## Source material
Start of Block

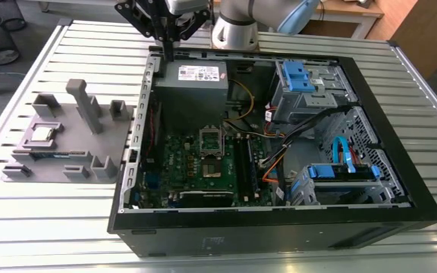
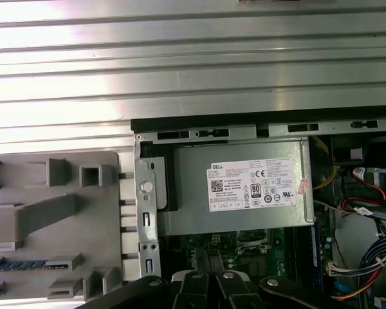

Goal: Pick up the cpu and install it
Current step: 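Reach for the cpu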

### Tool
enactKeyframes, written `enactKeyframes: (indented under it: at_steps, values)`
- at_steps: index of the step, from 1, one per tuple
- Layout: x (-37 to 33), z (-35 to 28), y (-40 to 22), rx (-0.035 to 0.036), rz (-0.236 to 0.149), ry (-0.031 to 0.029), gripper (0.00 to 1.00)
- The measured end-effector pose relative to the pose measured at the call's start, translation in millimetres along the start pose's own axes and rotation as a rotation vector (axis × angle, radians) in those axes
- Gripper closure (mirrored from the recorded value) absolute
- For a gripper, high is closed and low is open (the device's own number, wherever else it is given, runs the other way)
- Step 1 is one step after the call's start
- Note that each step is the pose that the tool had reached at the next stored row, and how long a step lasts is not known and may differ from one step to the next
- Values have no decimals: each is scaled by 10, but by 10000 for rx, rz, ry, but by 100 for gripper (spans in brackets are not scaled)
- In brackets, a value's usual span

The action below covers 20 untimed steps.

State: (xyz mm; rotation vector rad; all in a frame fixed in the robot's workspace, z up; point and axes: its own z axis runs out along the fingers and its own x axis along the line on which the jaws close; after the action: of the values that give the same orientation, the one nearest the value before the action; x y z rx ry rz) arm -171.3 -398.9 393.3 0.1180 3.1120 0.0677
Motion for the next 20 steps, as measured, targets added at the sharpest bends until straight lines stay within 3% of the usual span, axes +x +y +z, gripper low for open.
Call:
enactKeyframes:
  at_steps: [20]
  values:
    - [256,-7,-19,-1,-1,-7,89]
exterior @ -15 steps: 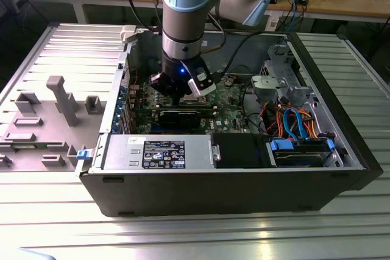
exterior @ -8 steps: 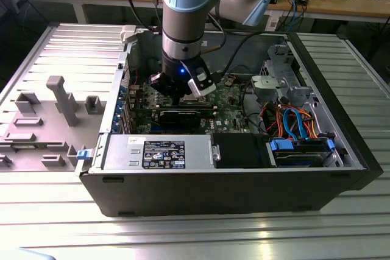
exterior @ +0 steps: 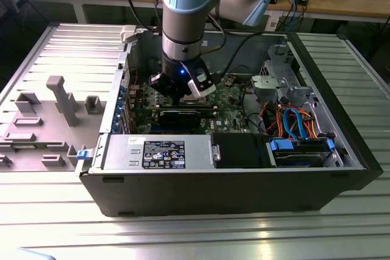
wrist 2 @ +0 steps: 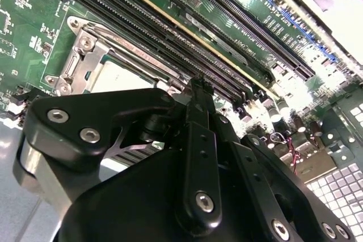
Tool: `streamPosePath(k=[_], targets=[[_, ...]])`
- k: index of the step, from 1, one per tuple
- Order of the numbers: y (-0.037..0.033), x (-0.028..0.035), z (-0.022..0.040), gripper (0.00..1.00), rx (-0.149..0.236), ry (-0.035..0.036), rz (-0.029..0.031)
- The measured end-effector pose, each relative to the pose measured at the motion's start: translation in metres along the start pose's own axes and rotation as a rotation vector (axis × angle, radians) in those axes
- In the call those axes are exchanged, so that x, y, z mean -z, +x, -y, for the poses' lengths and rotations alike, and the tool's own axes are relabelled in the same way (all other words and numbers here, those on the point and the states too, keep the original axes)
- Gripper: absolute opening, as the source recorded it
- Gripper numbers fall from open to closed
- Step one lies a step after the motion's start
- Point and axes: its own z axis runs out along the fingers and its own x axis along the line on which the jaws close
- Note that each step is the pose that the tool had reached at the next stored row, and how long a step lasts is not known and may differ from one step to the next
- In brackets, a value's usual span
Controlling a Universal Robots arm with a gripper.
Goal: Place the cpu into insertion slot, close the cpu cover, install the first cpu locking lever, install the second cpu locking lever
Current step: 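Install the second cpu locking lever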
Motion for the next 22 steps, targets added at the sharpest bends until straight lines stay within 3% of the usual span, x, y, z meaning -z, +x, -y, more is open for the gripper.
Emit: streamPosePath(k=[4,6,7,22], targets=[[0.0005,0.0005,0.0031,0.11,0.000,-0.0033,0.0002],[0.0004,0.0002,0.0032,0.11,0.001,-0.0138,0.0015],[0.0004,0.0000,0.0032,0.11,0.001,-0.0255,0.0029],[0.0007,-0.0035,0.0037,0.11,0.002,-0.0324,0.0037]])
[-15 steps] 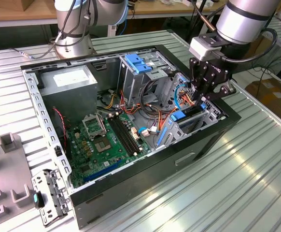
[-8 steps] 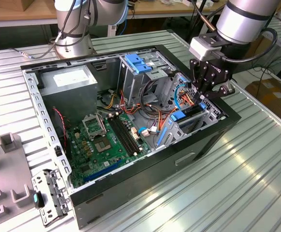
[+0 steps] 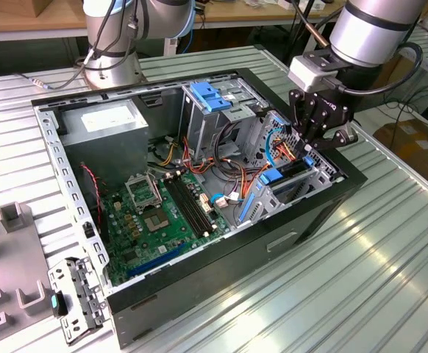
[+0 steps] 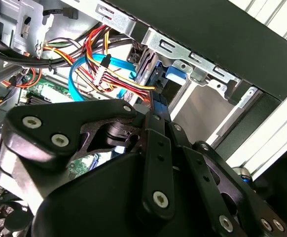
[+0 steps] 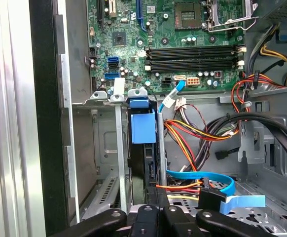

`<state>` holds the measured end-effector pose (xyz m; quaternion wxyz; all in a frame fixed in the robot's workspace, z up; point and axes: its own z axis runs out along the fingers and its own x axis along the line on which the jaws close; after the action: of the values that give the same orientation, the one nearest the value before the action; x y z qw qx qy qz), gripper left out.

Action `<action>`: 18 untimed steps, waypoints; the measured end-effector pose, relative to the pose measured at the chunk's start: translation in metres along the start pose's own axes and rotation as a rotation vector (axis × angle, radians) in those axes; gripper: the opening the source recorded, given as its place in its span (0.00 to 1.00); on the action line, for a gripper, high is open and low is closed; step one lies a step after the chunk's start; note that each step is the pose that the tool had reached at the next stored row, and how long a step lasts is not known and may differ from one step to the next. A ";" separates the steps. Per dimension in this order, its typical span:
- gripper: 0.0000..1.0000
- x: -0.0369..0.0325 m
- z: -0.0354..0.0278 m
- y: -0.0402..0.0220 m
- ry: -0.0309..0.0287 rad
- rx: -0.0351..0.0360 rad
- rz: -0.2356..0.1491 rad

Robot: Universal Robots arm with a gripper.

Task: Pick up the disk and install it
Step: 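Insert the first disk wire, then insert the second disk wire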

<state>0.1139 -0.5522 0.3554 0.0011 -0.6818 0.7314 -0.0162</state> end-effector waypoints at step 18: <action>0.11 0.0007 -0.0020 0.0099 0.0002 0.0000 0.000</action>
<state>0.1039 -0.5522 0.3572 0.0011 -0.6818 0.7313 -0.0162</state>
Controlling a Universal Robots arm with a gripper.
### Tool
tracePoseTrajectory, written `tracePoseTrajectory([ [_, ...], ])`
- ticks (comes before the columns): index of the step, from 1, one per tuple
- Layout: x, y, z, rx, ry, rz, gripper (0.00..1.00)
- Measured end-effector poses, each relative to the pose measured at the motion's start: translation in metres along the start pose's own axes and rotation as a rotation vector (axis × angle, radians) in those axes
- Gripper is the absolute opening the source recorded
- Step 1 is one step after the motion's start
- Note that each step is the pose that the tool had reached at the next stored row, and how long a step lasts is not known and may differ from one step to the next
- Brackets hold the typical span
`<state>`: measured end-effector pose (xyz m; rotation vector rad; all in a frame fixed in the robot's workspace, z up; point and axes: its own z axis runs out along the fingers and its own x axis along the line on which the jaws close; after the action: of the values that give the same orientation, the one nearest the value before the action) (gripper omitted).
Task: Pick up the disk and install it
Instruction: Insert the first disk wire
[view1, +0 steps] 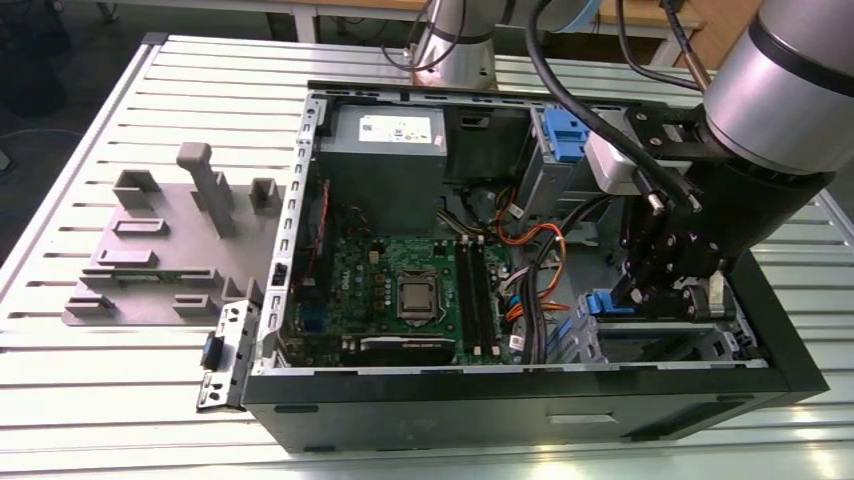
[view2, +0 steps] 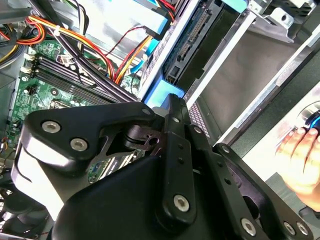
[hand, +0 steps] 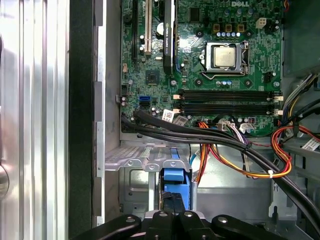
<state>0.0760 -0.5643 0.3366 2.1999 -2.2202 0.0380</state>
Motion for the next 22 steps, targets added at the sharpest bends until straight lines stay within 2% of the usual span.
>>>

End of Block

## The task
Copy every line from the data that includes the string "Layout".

## Output
- Layout: x (-37 to 33), z (-35 to 28), y (-40 to 22), rx (-0.035 to 0.036), rz (-0.236 to 0.149), ry (-0.031 to 0.029), gripper (0.00 to 1.00)
- Layout: x, y, z, rx, ry, rz, gripper (0.00..1.00)

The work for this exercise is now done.